[[ Information provided, beginning ]]

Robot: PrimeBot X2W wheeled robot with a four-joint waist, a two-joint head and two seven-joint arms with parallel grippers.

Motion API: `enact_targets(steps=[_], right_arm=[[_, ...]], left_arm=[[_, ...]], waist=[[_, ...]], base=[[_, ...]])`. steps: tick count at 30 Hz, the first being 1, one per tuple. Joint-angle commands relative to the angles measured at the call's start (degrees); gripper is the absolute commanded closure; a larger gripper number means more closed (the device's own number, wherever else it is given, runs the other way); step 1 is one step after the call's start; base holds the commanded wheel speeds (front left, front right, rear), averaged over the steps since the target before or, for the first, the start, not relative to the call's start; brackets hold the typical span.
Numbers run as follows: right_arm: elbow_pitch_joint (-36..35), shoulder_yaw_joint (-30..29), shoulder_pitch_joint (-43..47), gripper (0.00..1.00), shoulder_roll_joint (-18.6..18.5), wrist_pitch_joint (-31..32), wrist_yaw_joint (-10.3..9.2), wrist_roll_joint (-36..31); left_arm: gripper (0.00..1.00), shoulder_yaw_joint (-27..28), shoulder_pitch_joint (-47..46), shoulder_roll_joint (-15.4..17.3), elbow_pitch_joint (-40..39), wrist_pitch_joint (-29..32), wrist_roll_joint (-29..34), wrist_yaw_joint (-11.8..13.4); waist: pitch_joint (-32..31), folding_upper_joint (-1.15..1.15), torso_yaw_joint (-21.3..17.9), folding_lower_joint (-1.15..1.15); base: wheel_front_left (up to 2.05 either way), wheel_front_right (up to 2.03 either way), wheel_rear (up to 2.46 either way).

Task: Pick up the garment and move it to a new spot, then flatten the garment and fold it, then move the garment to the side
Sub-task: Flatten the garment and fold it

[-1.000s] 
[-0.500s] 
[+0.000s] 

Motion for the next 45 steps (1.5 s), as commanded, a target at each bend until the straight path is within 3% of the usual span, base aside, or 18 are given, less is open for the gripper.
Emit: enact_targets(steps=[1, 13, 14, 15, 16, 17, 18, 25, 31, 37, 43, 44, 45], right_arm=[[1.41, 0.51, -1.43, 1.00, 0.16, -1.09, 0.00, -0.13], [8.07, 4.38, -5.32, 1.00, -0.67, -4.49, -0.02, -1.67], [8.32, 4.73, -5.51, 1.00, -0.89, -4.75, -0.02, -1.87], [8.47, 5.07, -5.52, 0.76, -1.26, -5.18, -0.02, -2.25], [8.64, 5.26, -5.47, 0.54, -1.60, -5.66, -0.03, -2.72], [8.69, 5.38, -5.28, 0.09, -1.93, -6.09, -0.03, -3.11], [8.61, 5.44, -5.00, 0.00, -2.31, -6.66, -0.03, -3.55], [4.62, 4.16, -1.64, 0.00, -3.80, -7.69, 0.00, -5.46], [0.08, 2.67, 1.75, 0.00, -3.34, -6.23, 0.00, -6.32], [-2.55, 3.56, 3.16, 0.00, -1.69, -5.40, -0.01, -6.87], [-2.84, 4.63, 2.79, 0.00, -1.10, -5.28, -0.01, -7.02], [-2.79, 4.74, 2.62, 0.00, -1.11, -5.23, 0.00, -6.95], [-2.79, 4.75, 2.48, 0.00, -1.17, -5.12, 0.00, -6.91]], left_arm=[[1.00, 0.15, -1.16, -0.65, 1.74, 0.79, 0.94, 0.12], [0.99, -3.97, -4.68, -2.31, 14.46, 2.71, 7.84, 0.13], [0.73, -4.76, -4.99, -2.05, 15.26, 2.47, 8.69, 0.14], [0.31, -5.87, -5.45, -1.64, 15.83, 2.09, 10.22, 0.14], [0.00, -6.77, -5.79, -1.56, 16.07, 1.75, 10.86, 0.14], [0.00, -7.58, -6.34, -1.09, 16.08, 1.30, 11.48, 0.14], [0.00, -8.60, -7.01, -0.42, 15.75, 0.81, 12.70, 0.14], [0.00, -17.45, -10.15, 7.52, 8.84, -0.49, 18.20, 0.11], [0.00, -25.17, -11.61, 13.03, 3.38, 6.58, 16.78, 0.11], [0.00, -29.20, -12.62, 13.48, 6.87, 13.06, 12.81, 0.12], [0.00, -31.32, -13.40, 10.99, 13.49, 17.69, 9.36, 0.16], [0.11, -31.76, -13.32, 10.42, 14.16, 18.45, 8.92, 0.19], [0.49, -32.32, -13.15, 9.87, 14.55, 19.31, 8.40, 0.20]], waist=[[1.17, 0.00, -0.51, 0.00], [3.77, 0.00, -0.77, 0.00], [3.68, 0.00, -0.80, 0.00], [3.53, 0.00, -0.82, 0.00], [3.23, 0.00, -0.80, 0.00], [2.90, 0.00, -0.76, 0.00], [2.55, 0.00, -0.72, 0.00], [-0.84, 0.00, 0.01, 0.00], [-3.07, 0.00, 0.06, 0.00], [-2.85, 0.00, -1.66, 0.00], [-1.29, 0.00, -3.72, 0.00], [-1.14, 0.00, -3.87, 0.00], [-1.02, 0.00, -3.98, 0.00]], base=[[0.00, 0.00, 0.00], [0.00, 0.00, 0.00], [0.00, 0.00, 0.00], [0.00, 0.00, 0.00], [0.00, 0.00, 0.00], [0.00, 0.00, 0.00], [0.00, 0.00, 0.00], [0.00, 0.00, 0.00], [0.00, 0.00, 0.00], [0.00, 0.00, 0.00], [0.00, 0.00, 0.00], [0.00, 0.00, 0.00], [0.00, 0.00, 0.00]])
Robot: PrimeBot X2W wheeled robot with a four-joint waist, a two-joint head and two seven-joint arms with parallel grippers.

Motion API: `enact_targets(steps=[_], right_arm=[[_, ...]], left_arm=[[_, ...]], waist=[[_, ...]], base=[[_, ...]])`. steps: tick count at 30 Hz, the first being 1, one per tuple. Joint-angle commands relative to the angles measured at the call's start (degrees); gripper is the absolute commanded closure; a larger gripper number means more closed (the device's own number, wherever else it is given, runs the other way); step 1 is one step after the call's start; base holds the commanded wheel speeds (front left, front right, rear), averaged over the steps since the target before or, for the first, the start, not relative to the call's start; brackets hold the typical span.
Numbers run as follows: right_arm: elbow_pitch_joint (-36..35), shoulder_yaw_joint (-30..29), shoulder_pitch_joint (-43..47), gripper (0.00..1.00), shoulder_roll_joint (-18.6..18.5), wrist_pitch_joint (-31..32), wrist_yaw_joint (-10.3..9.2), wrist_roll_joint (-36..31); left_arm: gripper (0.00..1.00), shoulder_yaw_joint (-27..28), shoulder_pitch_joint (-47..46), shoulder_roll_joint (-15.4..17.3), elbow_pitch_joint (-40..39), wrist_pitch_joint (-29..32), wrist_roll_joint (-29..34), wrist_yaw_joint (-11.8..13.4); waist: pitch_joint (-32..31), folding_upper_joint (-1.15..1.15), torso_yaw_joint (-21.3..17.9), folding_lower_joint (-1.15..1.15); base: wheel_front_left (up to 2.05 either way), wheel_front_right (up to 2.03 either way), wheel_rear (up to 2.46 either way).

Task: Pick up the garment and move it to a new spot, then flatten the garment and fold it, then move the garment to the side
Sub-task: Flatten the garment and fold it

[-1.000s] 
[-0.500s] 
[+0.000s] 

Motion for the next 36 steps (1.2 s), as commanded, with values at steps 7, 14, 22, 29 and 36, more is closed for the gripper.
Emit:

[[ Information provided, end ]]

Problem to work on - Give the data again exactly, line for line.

Answer -
Robot: PrimeBot X2W wheeled robot with a four-joint waist, a two-joint head and two seven-joint arms with parallel grippers.

Motion API: `enact_targets(steps=[_], right_arm=[[_, ...]], left_arm=[[_, ...]], waist=[[_, ...]], base=[[_, ...]])`. steps: tick count at 30 Hz, the first being 1, one per tuple. Joint-angle commands relative to the angles measured at the call's start (degrees); gripper is the absolute commanded closure; a larger gripper number means more closed (the device's own number, wherever else it is given, runs the other way); step 1 is one step after the call's start; base holds the commanded wheel speeds (front left, front right, rear), averaged over the steps since the target before or, for the first, the start, not relative to the call's start; brackets hold the typical span.
Numbers run as follows: right_arm: elbow_pitch_joint (-36..35), shoulder_yaw_joint (-30..29), shoulder_pitch_joint (-43..47), gripper (0.00..1.00), shoulder_roll_joint (-18.6..18.5), wrist_pitch_joint (-31..32), wrist_yaw_joint (-10.3..9.2), wrist_roll_joint (-36..31); left_arm: gripper (0.00..1.00), shoulder_yaw_joint (-27..28), shoulder_pitch_joint (-47..46), shoulder_roll_joint (-15.4..17.3), elbow_pitch_joint (-40..39), wrist_pitch_joint (-29..32), wrist_roll_joint (-29..34), wrist_yaw_joint (-11.8..13.4); waist: pitch_joint (-32..31), folding_upper_joint (-1.15..1.15), torso_yaw_joint (-21.3..17.9), folding_lower_joint (-1.15..1.15); base: wheel_front_left (up to 2.05 either way), wheel_front_right (up to 2.03 either way), wheel_rear (up to 2.46 either way).

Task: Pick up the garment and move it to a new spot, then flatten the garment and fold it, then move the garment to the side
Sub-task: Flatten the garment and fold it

[-1.000s] 
[-0.500s] 
[+0.000s] 

Motion for the next 45 steps (1.5 s), as commanded, a target at each bend until the straight path is within 3% of the usual span, base aside, or 18 are given, less is open for the gripper.
Emit: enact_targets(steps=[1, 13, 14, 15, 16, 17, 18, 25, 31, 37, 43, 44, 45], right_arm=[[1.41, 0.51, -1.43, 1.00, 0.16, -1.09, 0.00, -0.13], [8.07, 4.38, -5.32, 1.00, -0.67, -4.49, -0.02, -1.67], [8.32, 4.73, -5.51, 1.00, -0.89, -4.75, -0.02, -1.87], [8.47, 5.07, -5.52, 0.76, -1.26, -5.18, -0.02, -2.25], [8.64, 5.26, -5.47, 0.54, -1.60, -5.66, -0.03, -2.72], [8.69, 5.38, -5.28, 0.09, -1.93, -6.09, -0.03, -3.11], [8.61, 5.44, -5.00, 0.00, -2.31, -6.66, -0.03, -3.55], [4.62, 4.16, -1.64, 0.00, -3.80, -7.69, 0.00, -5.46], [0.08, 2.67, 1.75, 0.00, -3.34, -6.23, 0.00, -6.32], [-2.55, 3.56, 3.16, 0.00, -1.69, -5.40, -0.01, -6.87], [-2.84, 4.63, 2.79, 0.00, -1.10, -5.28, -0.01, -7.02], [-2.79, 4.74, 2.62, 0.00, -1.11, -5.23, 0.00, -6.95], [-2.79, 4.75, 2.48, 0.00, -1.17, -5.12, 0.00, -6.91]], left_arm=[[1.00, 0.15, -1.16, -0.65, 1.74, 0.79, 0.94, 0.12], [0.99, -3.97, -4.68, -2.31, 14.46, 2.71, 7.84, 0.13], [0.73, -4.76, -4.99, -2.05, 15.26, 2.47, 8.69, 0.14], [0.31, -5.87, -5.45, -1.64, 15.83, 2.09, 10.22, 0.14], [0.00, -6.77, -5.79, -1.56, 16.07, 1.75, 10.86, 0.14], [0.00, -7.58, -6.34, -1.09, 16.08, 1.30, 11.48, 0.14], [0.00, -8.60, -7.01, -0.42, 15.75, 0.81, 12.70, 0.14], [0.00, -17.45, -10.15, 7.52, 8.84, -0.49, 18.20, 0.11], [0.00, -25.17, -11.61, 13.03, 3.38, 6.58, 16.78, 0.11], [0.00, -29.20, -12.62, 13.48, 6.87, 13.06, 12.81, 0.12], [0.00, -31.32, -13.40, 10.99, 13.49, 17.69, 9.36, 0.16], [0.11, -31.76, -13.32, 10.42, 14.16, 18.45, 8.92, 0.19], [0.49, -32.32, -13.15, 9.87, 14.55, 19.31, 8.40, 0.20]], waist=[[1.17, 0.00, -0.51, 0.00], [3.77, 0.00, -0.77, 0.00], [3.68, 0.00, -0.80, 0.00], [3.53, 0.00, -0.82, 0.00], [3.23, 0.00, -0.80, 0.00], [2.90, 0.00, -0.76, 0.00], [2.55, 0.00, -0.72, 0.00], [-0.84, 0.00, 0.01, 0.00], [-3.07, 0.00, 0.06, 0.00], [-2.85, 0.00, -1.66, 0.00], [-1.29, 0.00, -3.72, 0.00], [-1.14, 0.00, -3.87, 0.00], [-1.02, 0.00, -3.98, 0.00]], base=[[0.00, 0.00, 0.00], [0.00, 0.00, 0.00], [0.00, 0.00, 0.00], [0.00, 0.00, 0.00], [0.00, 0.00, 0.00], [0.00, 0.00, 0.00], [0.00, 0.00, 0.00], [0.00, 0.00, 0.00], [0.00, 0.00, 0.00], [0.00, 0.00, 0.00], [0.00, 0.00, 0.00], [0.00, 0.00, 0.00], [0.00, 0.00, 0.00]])
Robot: PrimeBot X2W wheeled robot with a four-joint waist, a two-joint head and two seven-joint arms with parallel grippers.

Motion API: `enact_targets(steps=[_], right_arm=[[_, ...]], left_arm=[[_, ...]], waist=[[_, ...]], base=[[_, ...]])`. steps: tick count at 30 Hz, the first being 1, one per tuple. Joint-angle commands relative to the angles measured at the call's start (degrees); gripper is the absolute commanded closure; a larger gripper number means more closed (the device's own number, wherever else it is given, runs the other way); step 1 is one step after the call's start; base holds the commanded wheel speeds (front left, front right, rear), averaged over the steps since the target before or, for the first, the start, not relative to the call's start; brackets hold the typical span.
Numbers run as follows: right_arm: elbow_pitch_joint (-36..35), shoulder_yaw_joint (-30..29), shoulder_pitch_joint (-43..47), gripper (0.00..1.00), shoulder_roll_joint (-18.6..18.5), wrist_pitch_joint (-31..32), wrist_yaw_joint (-10.3..9.2), wrist_roll_joint (-36..31); left_arm: gripper (0.00..1.00), shoulder_yaw_joint (-27..28), shoulder_pitch_joint (-47..46), shoulder_roll_joint (-15.4..17.3), elbow_pitch_joint (-40..39), wrist_pitch_joint (-29..32), wrist_roll_joint (-29..34), wrist_yaw_joint (-11.8..13.4); waist: pitch_joint (-32..31), folding_upper_joint (-1.15..1.15), torso_yaw_joint (-21.3..17.9), folding_lower_joint (-1.15..1.15); base: wheel_front_left (up to 2.05 either way), wheel_front_right (up to 2.03 either way), wheel_rear (up to 2.46 either way).

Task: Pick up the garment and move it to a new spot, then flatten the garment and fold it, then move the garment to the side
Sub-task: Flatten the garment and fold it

[-1.000s] 
[-0.500s] 
[+0.000s] 

Motion for the next 36 steps (1.2 s), as commanded, with values at steps 7, 14, 22, 29 and 36, more is closed for the gripper.
Emit:

Nothing else is needed to complete the exercise.